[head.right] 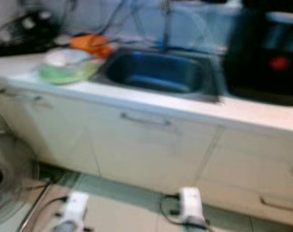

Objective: Kitchen organization

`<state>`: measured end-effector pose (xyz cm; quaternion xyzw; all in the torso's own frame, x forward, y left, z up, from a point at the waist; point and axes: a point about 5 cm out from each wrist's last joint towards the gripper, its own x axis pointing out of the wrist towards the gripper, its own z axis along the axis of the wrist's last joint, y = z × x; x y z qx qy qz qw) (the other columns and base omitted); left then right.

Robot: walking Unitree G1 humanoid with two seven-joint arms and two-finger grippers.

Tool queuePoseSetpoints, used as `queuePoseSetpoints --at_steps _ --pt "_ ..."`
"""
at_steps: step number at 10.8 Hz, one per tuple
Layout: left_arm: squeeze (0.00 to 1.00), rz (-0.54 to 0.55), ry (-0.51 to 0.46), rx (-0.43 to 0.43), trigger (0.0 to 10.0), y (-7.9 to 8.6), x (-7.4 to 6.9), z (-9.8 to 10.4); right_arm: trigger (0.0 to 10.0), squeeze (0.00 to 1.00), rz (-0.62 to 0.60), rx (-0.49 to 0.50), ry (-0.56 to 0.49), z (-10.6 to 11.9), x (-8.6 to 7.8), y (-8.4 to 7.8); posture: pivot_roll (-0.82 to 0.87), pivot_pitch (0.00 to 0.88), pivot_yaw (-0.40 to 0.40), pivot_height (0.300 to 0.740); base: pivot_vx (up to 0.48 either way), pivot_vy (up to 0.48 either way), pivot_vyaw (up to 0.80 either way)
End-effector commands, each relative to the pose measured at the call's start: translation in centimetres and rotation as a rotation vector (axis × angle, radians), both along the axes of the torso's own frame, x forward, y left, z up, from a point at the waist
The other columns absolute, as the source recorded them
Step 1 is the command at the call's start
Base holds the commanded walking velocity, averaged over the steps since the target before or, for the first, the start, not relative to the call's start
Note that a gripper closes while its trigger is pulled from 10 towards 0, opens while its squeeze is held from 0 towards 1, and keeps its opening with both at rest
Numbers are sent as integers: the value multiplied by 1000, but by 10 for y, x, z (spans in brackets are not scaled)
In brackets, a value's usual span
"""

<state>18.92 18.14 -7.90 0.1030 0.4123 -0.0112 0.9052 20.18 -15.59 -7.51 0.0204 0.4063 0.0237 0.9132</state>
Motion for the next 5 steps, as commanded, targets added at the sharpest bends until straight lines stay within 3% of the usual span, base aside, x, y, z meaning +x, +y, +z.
queuePoseSetpoints --at_steps 1,2,5 --pt "0 -12 -14 -15 10000 -7 5 2 10000 0 -27 -3 21 -2 -3 -9 48 0 -5 740 326 0 -606" --pt "0 -12 -13 -15 10000 -7 5 2 10000 0 -9 -18 13 -1 -3 -9 47 0 -6 740 326 0 -638" --pt "0 -8 -16 -18 10000 -7 5 2 10000 0 -6 -27 17 -1 -3 -10 50 0 -8 740 310 0 0"
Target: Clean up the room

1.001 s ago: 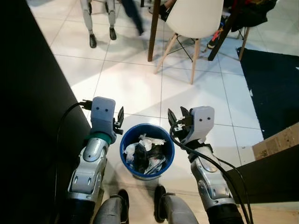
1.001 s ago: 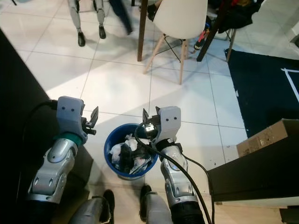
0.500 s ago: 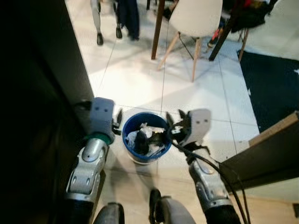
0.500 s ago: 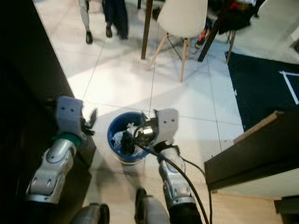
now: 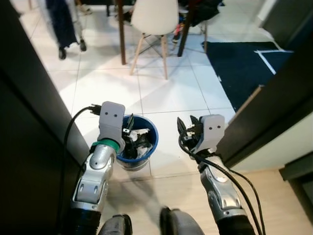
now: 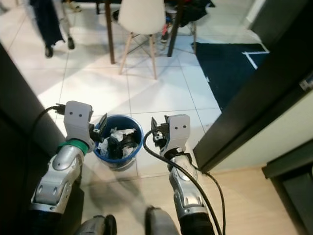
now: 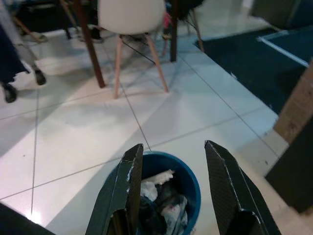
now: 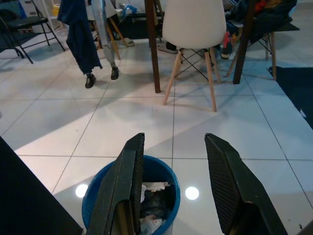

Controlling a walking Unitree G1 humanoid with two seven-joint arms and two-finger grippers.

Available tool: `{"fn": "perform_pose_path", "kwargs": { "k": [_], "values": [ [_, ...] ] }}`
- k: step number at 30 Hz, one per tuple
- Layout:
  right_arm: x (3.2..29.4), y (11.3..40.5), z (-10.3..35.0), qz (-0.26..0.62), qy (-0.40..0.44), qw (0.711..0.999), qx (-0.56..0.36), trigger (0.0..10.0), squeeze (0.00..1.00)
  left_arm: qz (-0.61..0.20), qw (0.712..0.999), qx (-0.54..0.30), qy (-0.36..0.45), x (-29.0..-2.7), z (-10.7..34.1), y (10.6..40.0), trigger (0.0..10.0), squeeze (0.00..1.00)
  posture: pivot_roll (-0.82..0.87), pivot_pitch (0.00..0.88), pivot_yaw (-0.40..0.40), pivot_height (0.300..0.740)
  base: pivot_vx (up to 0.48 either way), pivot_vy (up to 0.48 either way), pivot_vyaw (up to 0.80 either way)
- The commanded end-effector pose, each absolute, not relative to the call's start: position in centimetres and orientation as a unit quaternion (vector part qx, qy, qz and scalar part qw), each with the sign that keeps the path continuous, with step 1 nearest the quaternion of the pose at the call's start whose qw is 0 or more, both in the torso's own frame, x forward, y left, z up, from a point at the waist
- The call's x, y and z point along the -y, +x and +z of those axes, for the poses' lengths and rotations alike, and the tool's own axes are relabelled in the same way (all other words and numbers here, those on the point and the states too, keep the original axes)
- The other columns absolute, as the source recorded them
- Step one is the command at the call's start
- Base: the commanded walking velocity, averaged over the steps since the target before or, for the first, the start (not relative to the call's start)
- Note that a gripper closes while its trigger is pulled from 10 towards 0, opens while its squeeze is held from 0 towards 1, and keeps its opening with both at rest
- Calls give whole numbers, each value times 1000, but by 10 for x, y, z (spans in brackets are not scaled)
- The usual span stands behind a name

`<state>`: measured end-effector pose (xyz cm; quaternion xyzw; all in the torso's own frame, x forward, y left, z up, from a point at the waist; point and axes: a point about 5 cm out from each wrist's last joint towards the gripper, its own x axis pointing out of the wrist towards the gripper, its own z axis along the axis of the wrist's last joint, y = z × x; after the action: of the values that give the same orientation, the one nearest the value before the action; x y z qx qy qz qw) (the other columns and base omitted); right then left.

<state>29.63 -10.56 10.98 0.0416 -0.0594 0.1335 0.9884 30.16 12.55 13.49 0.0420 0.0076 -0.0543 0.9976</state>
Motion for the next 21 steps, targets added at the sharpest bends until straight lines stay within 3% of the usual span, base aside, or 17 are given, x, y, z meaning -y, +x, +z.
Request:
{"fn": "perform_pose_path", "kwargs": {
  "k": [1,4,21],
  "values": [
    [108,296,107,131,44,989,53,10000,0,-54,997,-16,43,-126,131,300,10000,0,-46,117,12,740,0,0,0],
    [108,296,107,132,44,989,53,10000,0,-54,997,-17,42,-126,131,300,10000,0,-45,117,12,740,0,0,0],
    [107,297,108,132,44,989,55,10000,0,-54,997,-19,41,-127,131,300,10000,0,-48,119,15,740,0,0,-800]
  ]
}}
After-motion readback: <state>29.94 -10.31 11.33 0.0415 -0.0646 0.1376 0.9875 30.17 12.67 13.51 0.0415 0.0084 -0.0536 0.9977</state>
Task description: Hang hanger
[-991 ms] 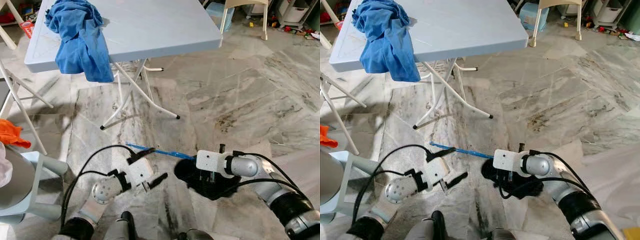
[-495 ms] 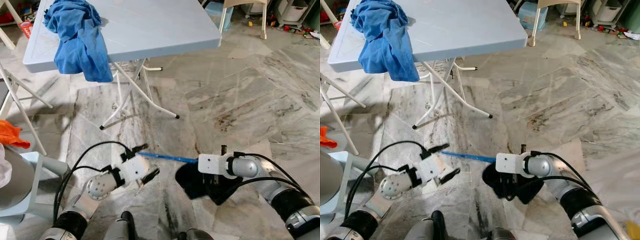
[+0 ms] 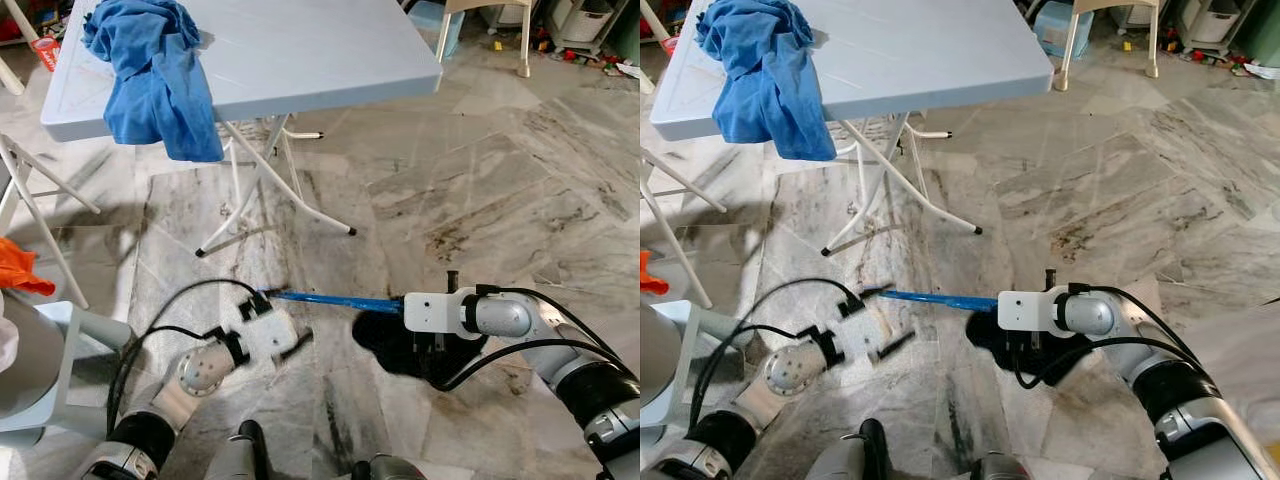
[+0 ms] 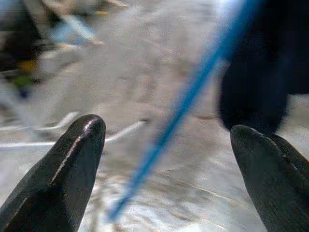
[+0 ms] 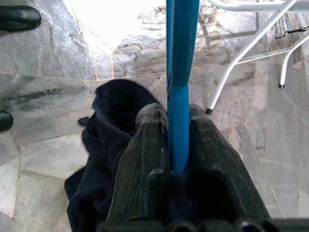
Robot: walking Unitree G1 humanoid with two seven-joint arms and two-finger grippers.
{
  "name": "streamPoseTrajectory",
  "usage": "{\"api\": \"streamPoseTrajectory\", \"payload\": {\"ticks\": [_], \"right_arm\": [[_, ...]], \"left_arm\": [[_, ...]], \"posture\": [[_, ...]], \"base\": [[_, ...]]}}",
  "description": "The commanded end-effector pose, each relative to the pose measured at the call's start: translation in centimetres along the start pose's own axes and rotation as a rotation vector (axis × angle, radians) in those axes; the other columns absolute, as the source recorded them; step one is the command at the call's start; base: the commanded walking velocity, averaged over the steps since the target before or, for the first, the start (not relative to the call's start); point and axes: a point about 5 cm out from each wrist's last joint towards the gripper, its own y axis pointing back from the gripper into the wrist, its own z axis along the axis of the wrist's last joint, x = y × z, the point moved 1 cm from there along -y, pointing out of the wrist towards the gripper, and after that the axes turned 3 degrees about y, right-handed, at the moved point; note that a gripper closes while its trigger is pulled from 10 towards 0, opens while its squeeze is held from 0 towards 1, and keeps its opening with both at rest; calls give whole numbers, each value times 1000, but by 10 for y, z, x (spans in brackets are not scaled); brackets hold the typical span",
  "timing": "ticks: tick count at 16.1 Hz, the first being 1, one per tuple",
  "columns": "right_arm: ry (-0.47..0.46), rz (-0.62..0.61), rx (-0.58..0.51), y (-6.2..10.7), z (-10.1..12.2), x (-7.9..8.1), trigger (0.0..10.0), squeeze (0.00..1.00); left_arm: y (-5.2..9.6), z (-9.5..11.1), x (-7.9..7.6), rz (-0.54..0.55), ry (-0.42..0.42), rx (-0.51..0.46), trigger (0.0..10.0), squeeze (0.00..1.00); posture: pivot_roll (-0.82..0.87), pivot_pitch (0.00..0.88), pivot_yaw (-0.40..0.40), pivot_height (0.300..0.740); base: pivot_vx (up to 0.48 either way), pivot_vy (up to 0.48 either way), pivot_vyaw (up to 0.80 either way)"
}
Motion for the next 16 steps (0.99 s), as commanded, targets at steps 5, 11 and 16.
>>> {"api": "streamPoseTrajectory", "payload": {"ticks": [5,11,16], "right_arm": [[-129,-153,-8,-3,-1,-14,10000,0],[-280,-238,-32,-25,13,-17,10000,0],[-315,-272,-76,-34,29,-30,10000,0]], "left_arm": [[9,10,36,322,56,-82,10000,0],[10,24,6,315,155,-166,10000,0],[19,8,-34,236,268,-69,10000,0]], "posture": [[-118,240,-37,740],[-102,252,-53,740],[-104,276,-87,740]], "base": [[0,0,0],[0,0,0],[0,0,0]]}}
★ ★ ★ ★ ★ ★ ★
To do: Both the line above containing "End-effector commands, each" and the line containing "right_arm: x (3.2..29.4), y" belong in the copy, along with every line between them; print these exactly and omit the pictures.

Expected output:
End-effector commands, each relative to the pose measured at the call's start: translation in centimetres and rotation as a rotation vector (axis × angle, radians), both along the axes of the torso's own frame, x forward, y left, z up, from a point at the waist
The other columns absolute, as the source recorded them
Step 1 is the command at the call's start
Base holds the commanded walking velocity, averaged over the steps since the target before or, for the first, the start, not relative to the call's start
Note that a gripper closes while its trigger is pulled from 10 towards 0, opens while its squeeze is held from 0 towards 1, and keeps its opening with both at rest
Numbers are sent as integers: the value multiplied by 1000, but by 10 for y, x, z (spans in brackets are not scaled)
In brackets, a value's usual span
"""

<state>18.92 18.14 -7.90 0.1030 0.4123 -0.0112 0.9052 20.18 -15.59 -7.51 0.0204 0.4063 0.0237 0.9132</state>
Motion for the next 5 steps, as commanded, targets added at the sharpest bends until straight lines stay within 3% of the usual span, base aside, x, y, z meaning +x, +y, +z.
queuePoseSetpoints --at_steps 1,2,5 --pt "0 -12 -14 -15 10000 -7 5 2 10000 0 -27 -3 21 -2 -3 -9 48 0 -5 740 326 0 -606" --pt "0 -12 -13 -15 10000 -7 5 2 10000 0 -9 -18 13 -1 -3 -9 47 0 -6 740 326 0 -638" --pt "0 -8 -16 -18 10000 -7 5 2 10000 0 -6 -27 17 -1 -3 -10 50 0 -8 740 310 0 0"
Target: Clean up the room

1.001 s ago: 
1.001 s ago: 
0.500 s ago: 
0.500 s ago: 
now: 
now: 
now: 
now: 

Controlling a walking Unitree G1 humanoid with two seven-joint arms and two-finger grippers.

Available tool: `{"fn": "perform_pose_path", "kwargs": { "k": [_], "values": [ [_, ...] ] }}`
- k: step number at 30 Hz, one per tuple
- Layout:
  right_arm: x (3.2..29.4), y (11.3..40.5), z (-10.3..35.0), qz (-0.26..0.62), qy (-0.40..0.44), qw (0.711..0.999), qx (-0.56..0.36), trigger (0.0..10.0), squeeze (0.00..1.00)

No more is needed to finish this exercise.